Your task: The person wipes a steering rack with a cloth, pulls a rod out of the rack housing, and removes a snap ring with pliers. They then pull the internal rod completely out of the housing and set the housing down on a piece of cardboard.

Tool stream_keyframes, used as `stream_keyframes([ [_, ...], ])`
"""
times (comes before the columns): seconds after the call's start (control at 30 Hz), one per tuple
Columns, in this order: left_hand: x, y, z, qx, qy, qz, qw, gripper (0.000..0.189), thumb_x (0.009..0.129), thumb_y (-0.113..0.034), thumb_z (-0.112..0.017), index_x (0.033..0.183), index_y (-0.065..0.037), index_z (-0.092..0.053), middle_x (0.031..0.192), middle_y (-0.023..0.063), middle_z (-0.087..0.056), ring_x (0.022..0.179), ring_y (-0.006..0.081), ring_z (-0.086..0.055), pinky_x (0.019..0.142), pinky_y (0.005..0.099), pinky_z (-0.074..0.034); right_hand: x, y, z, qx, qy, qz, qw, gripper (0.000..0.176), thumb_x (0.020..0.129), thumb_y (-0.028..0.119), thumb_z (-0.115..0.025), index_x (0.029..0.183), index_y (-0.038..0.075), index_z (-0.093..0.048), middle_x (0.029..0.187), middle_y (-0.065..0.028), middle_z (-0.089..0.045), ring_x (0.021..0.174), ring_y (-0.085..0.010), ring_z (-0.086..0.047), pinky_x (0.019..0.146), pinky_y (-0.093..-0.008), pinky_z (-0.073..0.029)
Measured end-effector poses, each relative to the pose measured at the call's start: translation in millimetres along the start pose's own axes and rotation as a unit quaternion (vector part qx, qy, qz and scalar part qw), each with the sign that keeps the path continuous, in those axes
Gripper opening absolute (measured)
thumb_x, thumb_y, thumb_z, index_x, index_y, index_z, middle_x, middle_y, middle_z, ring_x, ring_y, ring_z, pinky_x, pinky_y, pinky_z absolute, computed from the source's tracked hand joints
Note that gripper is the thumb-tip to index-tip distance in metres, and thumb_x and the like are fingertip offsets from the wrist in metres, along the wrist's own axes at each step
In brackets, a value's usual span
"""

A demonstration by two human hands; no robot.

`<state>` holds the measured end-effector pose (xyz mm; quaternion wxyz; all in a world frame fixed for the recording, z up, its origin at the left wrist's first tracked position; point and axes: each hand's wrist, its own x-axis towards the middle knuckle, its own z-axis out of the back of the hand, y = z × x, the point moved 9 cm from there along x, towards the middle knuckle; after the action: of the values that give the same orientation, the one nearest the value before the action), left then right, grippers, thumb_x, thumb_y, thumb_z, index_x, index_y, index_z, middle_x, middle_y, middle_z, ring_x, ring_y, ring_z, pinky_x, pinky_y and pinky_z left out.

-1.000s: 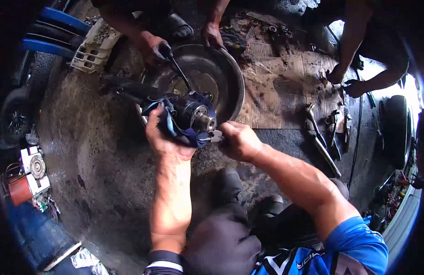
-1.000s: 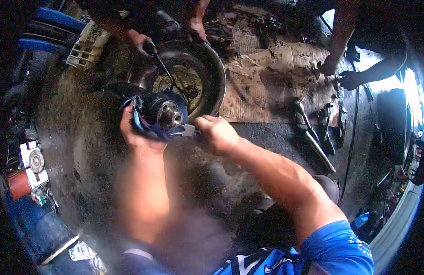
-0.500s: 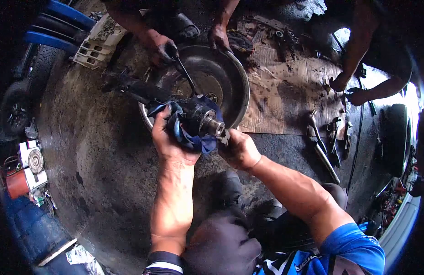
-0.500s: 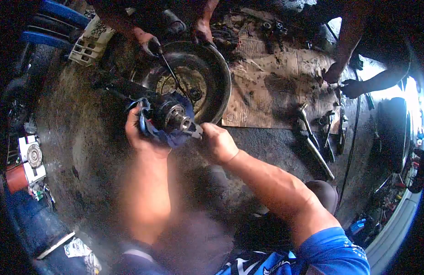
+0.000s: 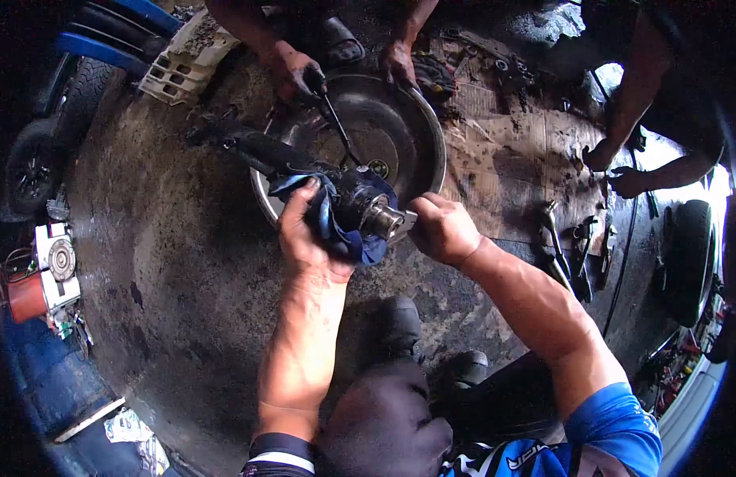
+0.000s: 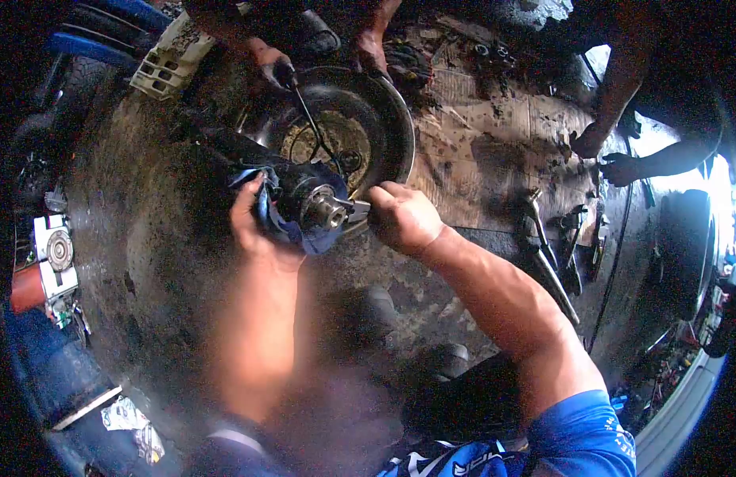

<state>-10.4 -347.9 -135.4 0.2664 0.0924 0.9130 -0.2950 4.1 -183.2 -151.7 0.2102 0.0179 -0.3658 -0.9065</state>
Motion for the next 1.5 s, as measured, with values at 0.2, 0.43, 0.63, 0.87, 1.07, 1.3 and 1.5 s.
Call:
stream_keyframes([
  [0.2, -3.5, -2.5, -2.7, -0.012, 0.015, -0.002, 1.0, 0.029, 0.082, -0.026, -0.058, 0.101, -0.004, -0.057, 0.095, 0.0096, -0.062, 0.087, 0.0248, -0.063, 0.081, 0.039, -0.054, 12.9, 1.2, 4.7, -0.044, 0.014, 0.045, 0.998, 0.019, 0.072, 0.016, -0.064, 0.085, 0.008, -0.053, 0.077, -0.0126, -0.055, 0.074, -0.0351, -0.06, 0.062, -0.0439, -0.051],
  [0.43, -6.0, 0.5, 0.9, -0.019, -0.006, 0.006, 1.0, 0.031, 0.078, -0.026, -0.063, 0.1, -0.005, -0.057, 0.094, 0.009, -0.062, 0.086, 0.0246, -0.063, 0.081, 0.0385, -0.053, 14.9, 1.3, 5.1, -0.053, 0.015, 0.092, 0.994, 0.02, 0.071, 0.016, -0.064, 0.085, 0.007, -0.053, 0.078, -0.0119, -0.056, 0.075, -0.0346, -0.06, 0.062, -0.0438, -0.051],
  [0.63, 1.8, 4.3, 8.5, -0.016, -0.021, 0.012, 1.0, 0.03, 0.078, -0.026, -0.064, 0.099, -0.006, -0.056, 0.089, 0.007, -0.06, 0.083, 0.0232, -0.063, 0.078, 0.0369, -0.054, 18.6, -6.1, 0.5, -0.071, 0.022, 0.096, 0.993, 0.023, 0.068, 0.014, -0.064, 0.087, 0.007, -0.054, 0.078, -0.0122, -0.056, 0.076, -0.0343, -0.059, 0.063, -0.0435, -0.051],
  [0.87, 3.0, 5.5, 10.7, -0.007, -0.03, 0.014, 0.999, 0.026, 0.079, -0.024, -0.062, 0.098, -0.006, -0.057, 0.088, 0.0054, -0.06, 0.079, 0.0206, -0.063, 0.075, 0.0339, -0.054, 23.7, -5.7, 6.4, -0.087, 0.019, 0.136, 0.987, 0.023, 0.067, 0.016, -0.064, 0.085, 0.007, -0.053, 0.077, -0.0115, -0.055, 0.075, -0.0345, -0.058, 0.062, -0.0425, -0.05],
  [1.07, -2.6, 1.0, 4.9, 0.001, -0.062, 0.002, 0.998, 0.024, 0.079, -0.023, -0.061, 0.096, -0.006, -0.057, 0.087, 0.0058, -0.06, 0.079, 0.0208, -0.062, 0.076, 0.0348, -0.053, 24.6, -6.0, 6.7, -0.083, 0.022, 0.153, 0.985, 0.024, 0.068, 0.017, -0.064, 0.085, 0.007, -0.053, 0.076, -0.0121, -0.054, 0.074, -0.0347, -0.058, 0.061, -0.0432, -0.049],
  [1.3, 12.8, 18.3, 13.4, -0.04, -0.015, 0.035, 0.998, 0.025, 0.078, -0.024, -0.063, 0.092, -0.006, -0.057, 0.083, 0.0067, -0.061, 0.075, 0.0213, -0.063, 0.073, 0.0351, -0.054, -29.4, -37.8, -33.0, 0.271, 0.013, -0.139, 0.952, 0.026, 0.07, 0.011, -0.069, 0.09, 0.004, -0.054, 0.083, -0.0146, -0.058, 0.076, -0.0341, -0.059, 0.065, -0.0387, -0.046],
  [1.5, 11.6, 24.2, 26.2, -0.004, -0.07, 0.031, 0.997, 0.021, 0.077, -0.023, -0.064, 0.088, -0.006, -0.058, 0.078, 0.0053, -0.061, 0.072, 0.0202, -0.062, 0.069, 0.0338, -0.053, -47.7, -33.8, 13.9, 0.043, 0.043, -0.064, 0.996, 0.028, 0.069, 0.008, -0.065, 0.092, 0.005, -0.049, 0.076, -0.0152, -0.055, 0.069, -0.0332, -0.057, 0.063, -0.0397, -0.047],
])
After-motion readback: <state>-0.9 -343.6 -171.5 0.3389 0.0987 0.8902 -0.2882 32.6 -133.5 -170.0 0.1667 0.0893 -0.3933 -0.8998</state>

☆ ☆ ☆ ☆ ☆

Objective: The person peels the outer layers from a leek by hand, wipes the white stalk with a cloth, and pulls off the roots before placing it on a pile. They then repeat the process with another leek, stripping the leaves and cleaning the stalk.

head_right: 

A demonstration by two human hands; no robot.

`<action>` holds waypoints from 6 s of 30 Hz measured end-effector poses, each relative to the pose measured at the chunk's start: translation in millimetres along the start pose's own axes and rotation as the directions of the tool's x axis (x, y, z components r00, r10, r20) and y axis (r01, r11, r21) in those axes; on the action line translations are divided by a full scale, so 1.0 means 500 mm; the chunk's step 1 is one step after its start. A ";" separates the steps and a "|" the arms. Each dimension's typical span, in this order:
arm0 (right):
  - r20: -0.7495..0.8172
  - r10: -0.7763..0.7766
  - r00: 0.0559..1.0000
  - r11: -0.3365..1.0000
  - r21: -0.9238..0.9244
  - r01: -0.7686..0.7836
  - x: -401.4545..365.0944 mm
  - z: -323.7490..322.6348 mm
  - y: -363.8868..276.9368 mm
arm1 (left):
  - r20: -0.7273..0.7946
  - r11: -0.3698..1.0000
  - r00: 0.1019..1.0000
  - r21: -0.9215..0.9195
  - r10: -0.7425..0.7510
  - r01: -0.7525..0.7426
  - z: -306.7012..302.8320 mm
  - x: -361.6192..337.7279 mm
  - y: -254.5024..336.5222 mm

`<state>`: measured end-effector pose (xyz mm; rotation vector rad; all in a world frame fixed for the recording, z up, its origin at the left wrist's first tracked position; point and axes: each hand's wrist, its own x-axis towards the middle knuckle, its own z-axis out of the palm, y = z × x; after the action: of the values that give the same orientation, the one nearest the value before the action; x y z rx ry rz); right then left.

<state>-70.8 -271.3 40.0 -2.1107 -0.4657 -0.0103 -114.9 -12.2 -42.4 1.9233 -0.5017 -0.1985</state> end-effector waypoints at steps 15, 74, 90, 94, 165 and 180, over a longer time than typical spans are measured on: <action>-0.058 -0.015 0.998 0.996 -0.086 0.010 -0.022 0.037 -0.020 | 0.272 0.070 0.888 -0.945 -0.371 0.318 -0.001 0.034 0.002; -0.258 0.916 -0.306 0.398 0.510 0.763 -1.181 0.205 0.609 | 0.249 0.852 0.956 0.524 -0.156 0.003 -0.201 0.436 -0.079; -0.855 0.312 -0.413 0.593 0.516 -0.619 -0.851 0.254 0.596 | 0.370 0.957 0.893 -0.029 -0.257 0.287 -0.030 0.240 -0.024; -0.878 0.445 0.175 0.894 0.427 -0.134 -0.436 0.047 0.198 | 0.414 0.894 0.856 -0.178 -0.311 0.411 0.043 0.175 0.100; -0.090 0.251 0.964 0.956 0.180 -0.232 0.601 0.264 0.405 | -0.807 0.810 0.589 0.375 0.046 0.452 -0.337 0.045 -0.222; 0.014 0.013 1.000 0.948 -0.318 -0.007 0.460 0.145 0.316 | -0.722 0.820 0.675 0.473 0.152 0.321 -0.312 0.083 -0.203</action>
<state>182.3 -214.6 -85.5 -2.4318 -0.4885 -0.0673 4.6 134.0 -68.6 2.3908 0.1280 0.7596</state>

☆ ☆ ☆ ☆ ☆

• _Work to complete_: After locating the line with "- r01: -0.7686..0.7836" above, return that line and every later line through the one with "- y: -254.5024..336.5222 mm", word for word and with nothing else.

• _Written reply_:
  - r01: -0.7686..0.7836
  - x: -401.4545..365.0944 mm
  - z: -323.7490..322.6348 mm
  - y: -363.8868..276.9368 mm
arm1 (left):
  - r20: -0.7273..0.7946
  - r11: -0.3698..1.0000
  - r00: 0.1019..1.0000
  - r21: -0.9215..0.9195
  - r10: -0.7425..0.7510
  - r01: -0.7525..0.7426
  - z: -306.7012..302.8320 mm
  - x: -361.6192..337.7279 mm
  - y: -254.5024..336.5222 mm

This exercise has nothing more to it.